Introduction

Welcome to this Capstone case study from Google Data Analytics Certificate by Coursera. This is an awesome opportunity to apply the knowledge and skills gained in the journey, with this real life scenario will perform as a Junior data analyst role and it is going to be part of my online portfolio.

Scenario and Role

You are a junior data analyst working in the marketing analyst team at Cyclistic, a bike-share company in Chicago. The director of marketing believes the company’s future success depends on maximizing the number of annual memberships. Therefore, your team wants to understand how casual riders and annual members use Cyclistic bikes differently. From these insights, your team will design a new marketing strategy to convert casual riders into annual members. But first, Cyclistic executives must approve your recommendations, so they must be backed up with compelling data insights and professional data visualizations.

Characters and teams

Cyclistic: A bike-share program that features more than 5,800 bicycles and 600 docking stations. Cyclistic sets itself apart by also offering reclining bikes, hand tricycles, and cargo bikes, making bike-share more inclusive to people with disabilities and riders who can’t use a standard two-wheeled bike.

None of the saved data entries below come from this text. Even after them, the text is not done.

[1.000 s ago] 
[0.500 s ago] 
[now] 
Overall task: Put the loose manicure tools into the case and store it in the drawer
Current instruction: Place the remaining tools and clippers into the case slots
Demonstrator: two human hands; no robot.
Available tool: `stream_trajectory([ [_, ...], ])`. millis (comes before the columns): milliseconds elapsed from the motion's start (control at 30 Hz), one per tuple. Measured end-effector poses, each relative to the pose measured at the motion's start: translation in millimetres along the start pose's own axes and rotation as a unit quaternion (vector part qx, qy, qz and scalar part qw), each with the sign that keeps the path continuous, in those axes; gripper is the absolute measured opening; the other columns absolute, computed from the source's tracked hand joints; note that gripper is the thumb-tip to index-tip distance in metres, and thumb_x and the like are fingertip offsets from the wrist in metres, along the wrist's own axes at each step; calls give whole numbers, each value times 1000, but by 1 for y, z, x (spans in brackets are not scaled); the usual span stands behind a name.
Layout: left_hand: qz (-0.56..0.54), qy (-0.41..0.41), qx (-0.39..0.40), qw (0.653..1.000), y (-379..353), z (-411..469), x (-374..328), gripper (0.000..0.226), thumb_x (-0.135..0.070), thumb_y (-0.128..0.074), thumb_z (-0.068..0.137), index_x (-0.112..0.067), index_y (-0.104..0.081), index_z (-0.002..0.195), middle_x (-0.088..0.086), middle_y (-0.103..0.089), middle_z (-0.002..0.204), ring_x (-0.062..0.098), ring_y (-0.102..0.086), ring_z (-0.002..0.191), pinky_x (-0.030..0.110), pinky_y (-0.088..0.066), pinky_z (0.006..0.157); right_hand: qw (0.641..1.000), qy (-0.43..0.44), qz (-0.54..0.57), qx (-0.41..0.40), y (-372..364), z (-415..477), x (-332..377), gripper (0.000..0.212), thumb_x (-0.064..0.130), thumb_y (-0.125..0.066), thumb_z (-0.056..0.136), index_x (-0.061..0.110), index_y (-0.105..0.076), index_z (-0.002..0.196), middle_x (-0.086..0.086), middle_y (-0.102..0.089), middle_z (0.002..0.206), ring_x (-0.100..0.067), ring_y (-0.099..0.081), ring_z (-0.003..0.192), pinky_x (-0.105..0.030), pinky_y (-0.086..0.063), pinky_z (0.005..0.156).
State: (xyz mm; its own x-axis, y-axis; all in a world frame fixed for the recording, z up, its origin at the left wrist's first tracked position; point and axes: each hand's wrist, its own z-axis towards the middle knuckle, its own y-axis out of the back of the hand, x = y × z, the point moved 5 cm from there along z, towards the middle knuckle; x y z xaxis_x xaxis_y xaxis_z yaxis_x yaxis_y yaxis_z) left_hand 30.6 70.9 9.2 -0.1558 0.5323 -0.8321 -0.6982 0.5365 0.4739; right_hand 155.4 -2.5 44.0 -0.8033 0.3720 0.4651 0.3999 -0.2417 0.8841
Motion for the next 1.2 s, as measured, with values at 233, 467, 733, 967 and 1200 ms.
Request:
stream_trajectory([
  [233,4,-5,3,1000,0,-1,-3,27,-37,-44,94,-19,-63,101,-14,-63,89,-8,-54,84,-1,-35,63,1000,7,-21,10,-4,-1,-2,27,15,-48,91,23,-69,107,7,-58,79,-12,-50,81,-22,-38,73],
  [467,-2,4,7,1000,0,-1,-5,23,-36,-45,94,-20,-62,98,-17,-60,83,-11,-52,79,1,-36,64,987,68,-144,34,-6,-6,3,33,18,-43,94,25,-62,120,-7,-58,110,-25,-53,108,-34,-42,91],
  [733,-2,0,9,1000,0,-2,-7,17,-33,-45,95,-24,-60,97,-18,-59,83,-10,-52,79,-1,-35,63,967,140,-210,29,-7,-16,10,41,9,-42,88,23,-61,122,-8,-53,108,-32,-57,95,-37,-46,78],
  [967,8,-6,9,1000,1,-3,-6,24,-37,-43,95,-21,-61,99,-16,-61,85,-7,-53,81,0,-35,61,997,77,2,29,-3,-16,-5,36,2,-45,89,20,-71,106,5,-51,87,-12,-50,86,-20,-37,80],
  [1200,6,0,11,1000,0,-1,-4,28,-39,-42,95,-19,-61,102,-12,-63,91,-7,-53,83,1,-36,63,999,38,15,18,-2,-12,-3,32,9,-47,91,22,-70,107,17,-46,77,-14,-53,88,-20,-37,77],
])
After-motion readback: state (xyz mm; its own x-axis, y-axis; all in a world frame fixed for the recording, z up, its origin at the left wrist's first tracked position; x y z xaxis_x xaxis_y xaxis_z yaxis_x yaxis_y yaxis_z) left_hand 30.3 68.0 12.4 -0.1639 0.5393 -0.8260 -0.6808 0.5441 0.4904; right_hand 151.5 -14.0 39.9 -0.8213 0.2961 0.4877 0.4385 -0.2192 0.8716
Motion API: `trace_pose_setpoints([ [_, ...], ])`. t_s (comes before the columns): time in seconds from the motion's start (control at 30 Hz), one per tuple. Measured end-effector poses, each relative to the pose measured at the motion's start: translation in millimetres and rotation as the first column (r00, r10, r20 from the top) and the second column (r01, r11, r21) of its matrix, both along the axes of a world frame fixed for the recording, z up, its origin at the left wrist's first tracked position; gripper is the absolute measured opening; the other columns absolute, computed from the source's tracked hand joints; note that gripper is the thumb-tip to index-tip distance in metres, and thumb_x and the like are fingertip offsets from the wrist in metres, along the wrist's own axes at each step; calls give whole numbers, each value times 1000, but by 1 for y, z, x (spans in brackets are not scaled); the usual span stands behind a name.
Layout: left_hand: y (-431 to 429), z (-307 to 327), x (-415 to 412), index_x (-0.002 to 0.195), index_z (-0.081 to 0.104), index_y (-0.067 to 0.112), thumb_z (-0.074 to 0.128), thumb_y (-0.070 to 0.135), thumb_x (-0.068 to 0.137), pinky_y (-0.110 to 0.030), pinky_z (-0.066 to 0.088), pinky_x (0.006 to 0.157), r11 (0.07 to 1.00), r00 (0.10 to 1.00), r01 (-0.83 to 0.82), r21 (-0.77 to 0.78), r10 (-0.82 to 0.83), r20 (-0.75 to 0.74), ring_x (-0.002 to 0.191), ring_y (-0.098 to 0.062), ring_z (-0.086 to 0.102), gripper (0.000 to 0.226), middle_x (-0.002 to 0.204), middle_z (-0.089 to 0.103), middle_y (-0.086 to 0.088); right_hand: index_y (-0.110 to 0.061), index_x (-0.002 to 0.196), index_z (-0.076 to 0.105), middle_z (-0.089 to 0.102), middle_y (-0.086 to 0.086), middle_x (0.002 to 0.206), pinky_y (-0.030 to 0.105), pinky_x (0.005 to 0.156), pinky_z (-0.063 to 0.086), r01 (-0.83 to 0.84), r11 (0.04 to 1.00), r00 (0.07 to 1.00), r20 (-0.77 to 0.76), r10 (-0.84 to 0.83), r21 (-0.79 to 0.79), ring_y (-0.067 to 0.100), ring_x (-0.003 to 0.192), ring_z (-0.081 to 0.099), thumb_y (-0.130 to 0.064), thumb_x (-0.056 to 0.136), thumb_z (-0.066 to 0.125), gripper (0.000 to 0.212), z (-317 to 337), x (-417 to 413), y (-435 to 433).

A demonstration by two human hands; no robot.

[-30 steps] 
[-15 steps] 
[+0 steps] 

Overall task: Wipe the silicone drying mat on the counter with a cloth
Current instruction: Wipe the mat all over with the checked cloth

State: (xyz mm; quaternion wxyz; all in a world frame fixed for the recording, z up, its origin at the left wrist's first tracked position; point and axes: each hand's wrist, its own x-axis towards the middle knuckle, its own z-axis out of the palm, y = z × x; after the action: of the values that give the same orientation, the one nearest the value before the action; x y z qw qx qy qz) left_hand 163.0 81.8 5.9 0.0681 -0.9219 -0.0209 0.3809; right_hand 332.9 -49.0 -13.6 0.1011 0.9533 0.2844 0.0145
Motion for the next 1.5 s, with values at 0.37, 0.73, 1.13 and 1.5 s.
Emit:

Lily Moreno: The director of marketing and your manager. Moreno is responsible for the development of campaigns and initiatives to promote the bike-share program. These may include email, social media, and other channels.

Cyclistic marketing analytics team: A team of data analysts who are responsible for collecting, analyzing, and reporting data that helps guide Cyclistic marketing strategy.

## Ask

#### Understanding the task

Three questions will guide the future marketing program: 1. How do annual members and casual riders use Cyclistic bikes differently? 2. Why would casual riders buy Cyclistic annual memberships? 3. How can Cyclistic use digital media to influence casual riders to become members?

Moreno has assigned you the first question to answer: How do annual members and casual riders use Cyclistic bikes differently?

The Marketing Team believes that the profits might be maximized through increased conversion of one time customers (casual) to regular customers (members).

Prepare

To conduct this analysis, we are obtaining our data from the Cyclistic’s trip data link historical trip data will use a 12 month period (from 08-2022 to 07-2023), the data has been made available by Motivate International Inc. Under this licence Licence Link

Proceed to download all 12 zip files, extract CSV and save them in a separate new folder to keep the original dataset as a backup, in case any data is missing through the exercise.

12 Months data file!

The plan after examining our datasets, is to observe that all files contain the same columns, and that the data type is consistent and appropriate. I decided to start up with Excel to clean the data on each file and make it more manageable for my equipment and then will use Rstudio to combine all twelve files and further analysis

Process

Cleaning data

Examining each CSV file is ROCCC (reliable, original, comprehensive, current, cited) The company has its own license over the dataset. Besides that, the dataset does not have any personal information about the riders. Checked for null data, misspelled words, mistype, extra spaces and characters, messy strings, and truncated data, also looked for duplicate data, using the remove duplicates function.

Looking into file!

The task assigned by Lily Moreno gave me room to be able to remove a couple of unnecessary columns this will make it easier to work with the data while decreasing the volume will speed up the equipment processing.

Removing unnecessary columns!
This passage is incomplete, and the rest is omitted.